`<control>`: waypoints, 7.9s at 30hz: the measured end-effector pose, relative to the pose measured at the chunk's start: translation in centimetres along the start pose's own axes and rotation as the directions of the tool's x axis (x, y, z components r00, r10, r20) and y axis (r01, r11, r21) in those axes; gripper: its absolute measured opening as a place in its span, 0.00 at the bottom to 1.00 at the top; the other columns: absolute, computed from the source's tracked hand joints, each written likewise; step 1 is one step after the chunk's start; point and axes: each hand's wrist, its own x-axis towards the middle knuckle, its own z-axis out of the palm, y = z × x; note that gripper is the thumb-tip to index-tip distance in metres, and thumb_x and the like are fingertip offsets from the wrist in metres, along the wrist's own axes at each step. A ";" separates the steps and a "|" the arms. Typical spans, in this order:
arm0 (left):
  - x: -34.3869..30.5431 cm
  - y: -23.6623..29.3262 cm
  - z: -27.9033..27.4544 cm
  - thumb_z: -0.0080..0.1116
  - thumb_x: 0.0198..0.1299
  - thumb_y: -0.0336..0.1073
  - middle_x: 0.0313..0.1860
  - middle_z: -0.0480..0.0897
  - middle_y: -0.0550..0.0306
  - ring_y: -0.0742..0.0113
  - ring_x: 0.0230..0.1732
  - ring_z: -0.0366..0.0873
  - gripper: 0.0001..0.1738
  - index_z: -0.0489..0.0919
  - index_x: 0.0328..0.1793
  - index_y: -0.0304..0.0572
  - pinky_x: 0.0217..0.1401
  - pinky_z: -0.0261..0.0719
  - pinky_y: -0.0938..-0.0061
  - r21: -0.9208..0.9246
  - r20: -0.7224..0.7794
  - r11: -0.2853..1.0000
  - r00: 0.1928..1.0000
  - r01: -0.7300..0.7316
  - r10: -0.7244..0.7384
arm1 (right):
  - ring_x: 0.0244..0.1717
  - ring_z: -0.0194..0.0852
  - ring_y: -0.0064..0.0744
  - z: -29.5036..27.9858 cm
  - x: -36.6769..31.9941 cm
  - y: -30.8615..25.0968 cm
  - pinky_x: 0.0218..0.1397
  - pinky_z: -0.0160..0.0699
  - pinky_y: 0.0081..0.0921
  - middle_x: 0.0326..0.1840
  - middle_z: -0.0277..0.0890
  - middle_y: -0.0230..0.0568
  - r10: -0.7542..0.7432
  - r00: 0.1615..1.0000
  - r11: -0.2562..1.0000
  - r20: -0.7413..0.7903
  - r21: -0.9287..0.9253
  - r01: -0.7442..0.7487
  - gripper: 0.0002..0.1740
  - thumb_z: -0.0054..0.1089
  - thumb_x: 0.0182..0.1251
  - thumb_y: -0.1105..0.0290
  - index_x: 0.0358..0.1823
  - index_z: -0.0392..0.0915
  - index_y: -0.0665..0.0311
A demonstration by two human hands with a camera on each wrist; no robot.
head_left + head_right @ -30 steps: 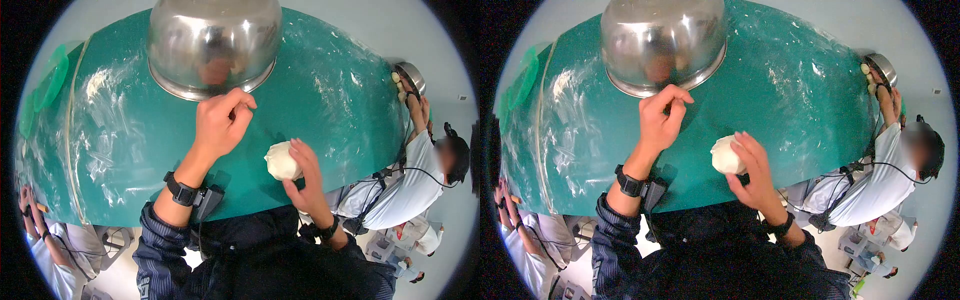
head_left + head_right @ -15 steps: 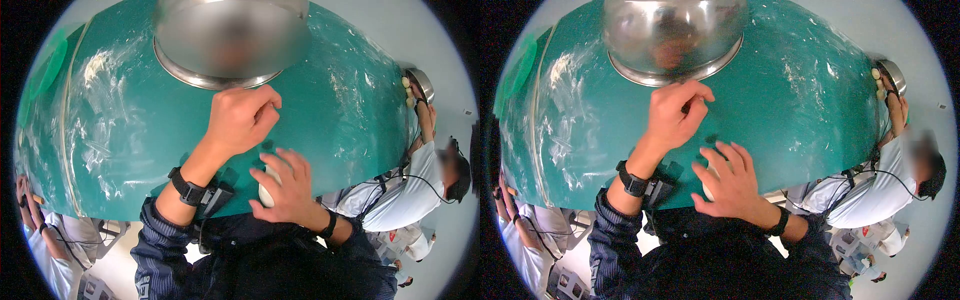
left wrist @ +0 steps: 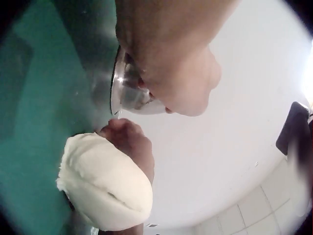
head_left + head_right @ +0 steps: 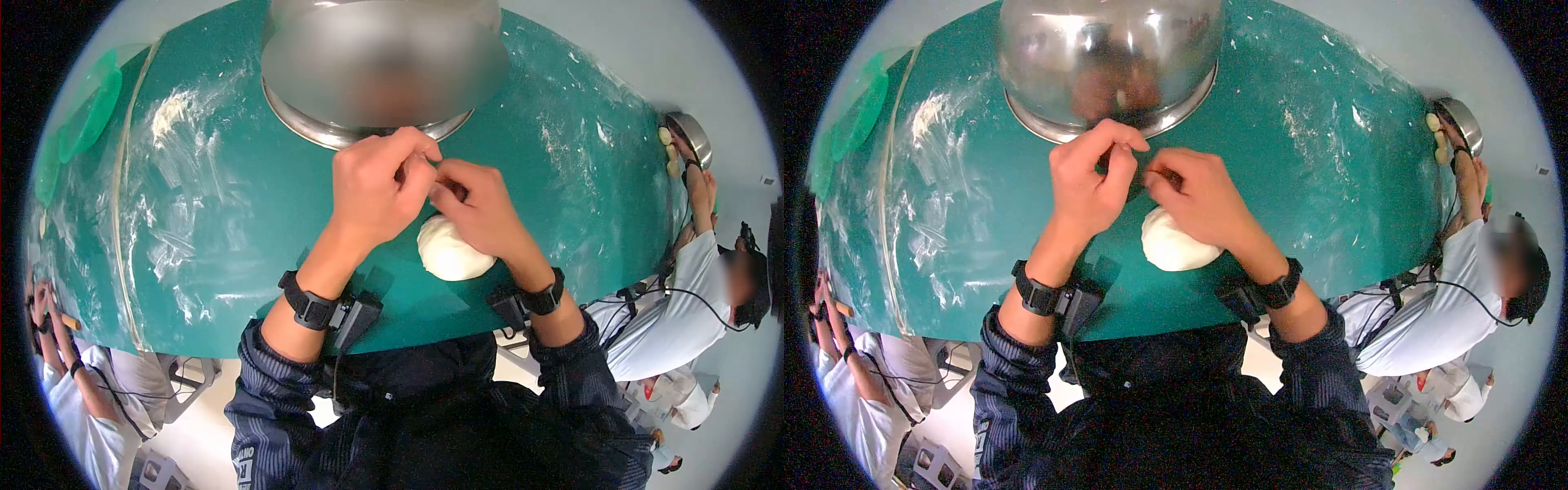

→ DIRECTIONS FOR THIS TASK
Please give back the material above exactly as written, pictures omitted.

→ ANSWER SECTION
`<control>`: waypoints, 7.9s at 30hz: the measured end-effector pose, relative to the pose measured at the chunk's start: translation in centimetres along the start pose's own axes and rotation as the directions of the tool's x axis (x, y, z components r00, r10, r20) and y axis (r01, r11, r21) in those axes; gripper: its absolute measured opening as a place in its span, 0.00 at the bottom to 1.00 at the top; the other columns: absolute, computed from the source's tracked hand joints, each written likewise; step 1 is one step after the chunk's start; point and axes: each hand's wrist, its own x-axis towards the middle knuckle, its own z-axis out of the palm, y = z × x; note that gripper is the thumb-tip to index-tip distance in metres, and thumb_x and the like are fingertip offsets from the wrist in metres, along the wrist's own axes at each step. A ";" separates the steps and a "|" the arms. Typical spans, in this order:
arm0 (left):
  - x: -34.3869..30.5431 cm
  - y: -23.6623..29.3262 cm
  - z: -27.9033..27.4544 cm
  - thumb_z: -0.0080..0.1116
  - thumb_x: 0.0198..0.1299
  - thumb_y: -0.0336..0.1073
  - middle_x: 0.0313..0.1860
  - middle_z: -0.0480..0.0897
  - middle_y: -0.0550..0.0306
  - ring_y: -0.0742..0.0113
  - ring_x: 0.0230..0.1732
  - ring_z: -0.0366..0.0873
  - gripper: 0.0001..0.1738
  - index_z: -0.0489..0.0919
  - index_x: 0.0328..0.1793
  - index_y: -0.0304..0.0572
  - pinky_x: 0.0217..0.1401
  - pinky_z: -0.0261..0.0719
  - pinky_y: -0.0938..-0.0061
  - r21: -0.9208..0.9246
  - r20: -0.7224..0.7794
  - r11: -0.2853..1.0000
  - r00: 0.1928..1.0000
  - r01: -0.7300..0.7316
  - r10: -0.7244..0.7384
arm1 (right):
  - ring_x: 0.0244..0.1717
  - ring_z: -0.0194..0.0852
  - ring_y: -0.0064..0.0744
  - z: -29.5036..27.9858 cm
  - x: -36.6769..31.9941 cm
  - y: -30.8615..25.0968 cm
  - pinky_x: 0.0218..0.1397
  - pinky_z: -0.0160..0.0699
  - pinky_y: 0.0081..0.0921
  - middle_x: 0.0326..0.1840
  - middle_z: -0.0277..0.0890
  - middle_y: -0.0230..0.0568
  - r10: -0.7542..0.7432
  - r00: 0.1615..1.0000
  - r11: -0.2562..1.0000
  - r20: -0.7413..0.7903
  - r21: -0.9287..0.9253
  - r01: -0.7442..0.7487
  - gripper: 0.0002..0.1740
  - thumb_z: -0.0054..0.1089
  - thumb_x: 0.0182..0.1251
  - thumb_y: -0.1105..0.0290
  - index_x: 0.0358..0.1823
  - index_z: -0.0392..0.0915
  - index_y: -0.0665..0.0311
A demonstration by two human hands with a camera on each wrist; no robot.
head_left + head_right @ -30 steps: 
head_left + head_right @ -15 steps: 
left wrist @ +0 steps: 
head_left + head_right @ +0 steps: 

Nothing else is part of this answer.